__WORK TASK__
Produce an exact copy of the first line of the data below and each line after it, please, up to and including the one with "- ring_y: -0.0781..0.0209".

[Records from a dataset]
+---+

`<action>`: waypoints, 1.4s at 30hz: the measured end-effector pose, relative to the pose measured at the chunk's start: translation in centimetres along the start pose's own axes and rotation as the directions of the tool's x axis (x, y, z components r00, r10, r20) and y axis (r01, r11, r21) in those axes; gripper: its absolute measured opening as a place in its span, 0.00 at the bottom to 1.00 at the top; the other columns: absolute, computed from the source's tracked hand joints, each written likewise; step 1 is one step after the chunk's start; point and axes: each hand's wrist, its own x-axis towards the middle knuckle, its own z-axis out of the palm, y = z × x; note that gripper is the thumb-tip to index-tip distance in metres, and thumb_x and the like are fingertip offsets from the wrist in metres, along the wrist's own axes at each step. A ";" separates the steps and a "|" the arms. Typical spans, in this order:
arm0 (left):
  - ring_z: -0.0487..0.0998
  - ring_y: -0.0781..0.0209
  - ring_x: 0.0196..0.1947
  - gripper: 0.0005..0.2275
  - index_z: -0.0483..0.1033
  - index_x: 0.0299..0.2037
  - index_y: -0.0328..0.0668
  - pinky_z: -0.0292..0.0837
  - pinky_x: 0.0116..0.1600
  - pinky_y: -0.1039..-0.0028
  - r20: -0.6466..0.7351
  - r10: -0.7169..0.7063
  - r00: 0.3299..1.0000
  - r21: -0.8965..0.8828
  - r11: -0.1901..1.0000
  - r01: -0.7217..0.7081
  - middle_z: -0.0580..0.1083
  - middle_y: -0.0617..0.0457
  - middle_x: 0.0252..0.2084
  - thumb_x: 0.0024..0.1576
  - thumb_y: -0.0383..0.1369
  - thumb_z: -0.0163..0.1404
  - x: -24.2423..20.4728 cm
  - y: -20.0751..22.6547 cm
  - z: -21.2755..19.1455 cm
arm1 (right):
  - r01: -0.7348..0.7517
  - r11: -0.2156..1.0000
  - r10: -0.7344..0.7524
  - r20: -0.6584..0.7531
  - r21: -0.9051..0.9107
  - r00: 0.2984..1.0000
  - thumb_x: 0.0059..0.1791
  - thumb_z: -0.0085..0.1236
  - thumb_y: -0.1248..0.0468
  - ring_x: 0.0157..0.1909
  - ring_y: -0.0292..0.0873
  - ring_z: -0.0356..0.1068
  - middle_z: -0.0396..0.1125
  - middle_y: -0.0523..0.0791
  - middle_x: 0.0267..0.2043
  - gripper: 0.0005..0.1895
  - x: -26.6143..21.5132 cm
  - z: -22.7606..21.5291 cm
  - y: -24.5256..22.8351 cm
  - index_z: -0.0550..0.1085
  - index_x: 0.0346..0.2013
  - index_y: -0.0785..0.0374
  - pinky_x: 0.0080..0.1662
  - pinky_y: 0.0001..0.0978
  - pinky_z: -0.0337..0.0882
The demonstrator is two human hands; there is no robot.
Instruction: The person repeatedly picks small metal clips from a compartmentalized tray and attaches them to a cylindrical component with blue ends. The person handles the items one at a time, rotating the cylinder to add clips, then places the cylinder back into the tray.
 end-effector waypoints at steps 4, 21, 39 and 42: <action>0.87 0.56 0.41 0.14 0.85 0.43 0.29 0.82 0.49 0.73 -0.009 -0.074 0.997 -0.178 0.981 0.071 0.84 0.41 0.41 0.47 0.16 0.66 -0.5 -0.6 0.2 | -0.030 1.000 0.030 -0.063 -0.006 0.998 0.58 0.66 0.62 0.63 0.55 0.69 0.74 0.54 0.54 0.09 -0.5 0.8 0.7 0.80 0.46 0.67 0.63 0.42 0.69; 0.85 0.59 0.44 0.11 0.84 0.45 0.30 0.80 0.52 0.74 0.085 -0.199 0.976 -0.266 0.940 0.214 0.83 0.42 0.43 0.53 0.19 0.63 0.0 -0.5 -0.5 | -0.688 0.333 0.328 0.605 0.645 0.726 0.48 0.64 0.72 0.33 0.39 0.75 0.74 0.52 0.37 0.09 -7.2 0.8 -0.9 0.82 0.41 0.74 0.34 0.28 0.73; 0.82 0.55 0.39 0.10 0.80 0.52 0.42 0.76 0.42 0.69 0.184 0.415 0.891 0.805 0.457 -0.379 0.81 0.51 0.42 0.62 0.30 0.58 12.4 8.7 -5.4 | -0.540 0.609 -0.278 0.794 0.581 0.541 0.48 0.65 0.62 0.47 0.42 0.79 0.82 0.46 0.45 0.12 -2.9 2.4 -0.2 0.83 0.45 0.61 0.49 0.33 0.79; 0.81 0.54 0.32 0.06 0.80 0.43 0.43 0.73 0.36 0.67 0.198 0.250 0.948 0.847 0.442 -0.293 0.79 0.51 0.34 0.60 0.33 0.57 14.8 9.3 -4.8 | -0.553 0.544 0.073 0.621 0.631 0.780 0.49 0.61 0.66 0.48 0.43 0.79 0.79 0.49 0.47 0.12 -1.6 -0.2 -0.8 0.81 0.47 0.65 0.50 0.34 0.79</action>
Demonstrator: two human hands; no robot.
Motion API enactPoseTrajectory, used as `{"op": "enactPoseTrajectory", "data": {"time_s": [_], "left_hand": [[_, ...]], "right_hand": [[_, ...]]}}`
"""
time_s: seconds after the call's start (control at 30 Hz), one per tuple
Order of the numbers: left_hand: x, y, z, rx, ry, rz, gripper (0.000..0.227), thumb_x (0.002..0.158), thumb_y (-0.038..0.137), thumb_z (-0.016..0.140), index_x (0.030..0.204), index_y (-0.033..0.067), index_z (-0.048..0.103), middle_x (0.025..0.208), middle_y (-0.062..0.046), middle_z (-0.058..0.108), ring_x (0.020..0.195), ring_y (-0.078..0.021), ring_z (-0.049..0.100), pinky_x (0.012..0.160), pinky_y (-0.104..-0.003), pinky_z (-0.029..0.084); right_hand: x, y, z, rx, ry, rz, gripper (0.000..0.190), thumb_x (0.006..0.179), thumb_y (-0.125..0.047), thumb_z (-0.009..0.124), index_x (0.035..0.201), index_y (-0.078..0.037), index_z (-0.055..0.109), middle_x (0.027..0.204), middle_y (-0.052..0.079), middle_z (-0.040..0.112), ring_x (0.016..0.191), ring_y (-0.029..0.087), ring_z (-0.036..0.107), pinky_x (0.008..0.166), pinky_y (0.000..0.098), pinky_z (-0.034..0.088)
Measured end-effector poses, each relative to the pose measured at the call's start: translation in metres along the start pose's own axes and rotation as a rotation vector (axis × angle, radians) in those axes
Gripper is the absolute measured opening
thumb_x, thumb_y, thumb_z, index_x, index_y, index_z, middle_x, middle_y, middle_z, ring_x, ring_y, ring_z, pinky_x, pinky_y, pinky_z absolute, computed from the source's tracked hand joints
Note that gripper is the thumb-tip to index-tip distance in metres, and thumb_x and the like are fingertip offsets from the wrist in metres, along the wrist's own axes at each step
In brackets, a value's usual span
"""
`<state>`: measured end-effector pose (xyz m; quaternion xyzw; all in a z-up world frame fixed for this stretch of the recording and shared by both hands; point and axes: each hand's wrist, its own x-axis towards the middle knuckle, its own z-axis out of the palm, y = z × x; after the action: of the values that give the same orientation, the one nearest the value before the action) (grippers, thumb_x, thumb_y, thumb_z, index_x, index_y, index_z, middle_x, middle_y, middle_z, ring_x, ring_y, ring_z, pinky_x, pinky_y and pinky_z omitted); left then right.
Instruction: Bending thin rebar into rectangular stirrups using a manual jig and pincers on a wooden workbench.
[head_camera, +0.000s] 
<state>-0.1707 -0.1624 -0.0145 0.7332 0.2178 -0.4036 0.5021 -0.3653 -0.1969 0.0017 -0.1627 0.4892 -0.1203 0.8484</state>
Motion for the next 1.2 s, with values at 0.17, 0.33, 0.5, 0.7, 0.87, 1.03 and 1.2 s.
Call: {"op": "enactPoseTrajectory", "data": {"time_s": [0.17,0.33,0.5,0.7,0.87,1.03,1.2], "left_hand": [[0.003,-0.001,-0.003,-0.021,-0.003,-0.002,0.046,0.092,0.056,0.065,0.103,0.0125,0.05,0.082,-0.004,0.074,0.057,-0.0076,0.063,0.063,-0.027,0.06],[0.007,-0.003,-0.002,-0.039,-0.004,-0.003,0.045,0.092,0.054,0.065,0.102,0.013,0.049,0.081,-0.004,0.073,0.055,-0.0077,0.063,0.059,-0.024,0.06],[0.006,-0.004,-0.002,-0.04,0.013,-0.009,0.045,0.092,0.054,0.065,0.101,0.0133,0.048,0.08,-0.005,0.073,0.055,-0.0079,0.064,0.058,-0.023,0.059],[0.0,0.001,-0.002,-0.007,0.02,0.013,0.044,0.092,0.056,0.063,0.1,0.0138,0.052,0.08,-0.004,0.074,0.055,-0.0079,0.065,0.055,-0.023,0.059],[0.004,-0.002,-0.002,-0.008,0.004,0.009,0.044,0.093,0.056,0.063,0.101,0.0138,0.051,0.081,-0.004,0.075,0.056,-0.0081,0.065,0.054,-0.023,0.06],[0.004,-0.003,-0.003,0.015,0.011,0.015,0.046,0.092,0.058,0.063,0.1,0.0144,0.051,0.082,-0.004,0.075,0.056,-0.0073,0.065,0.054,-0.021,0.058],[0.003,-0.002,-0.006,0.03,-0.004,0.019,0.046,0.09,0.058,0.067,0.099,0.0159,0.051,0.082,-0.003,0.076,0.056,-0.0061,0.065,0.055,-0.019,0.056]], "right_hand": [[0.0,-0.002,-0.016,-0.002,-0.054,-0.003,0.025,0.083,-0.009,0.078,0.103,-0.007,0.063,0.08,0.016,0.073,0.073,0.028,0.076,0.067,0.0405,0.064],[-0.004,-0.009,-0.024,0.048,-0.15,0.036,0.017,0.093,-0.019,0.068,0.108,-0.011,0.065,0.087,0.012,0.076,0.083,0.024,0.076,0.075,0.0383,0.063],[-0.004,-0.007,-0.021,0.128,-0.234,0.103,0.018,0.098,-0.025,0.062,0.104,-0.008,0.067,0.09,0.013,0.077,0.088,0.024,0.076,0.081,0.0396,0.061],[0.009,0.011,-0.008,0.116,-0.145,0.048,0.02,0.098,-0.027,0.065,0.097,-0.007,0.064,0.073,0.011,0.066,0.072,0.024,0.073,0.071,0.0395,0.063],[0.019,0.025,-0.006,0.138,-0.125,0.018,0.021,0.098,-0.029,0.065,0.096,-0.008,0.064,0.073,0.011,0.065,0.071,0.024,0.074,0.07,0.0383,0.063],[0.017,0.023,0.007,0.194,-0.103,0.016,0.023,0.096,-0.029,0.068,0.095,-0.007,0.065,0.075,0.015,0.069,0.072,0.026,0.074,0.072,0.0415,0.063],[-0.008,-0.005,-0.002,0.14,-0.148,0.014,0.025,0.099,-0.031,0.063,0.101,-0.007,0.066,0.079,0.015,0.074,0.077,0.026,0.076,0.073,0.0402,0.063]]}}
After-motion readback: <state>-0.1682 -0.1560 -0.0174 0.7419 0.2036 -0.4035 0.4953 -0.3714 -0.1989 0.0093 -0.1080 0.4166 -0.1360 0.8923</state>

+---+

__TASK RESPONSE__
`<action>`: waypoints, 1.4s at 30hz: the measured end-effector pose, relative to the pose measured at the chunk's start: translation in centimetres along the start pose's own axes and rotation as the directions of the tool's x axis (x, y, z components r00, r10, r20) and y axis (r01, r11, r21) in those axes; gripper: its absolute measured opening as a place in its span, 0.00 at the bottom to 1.00 at the top; the other columns: absolute, computed from the source's tracked hand joints, each written likewise; step 1 is one step after the chunk's start; point and axes: each hand's wrist, its own x-axis towards the middle knuckle, its own z-axis out of the palm, y = z × x; note that gripper is the thumb-tip to index-tip distance in metres, and thumb_x and the like are fingertip offsets from the wrist in metres, along the wrist's own axes at each step. A ";" separates the steps and a "|" the arms. Typical spans, in this order:
arm0 (left):
  - ring_z: -0.0487..0.0998
  - ring_y: -0.0781..0.0209

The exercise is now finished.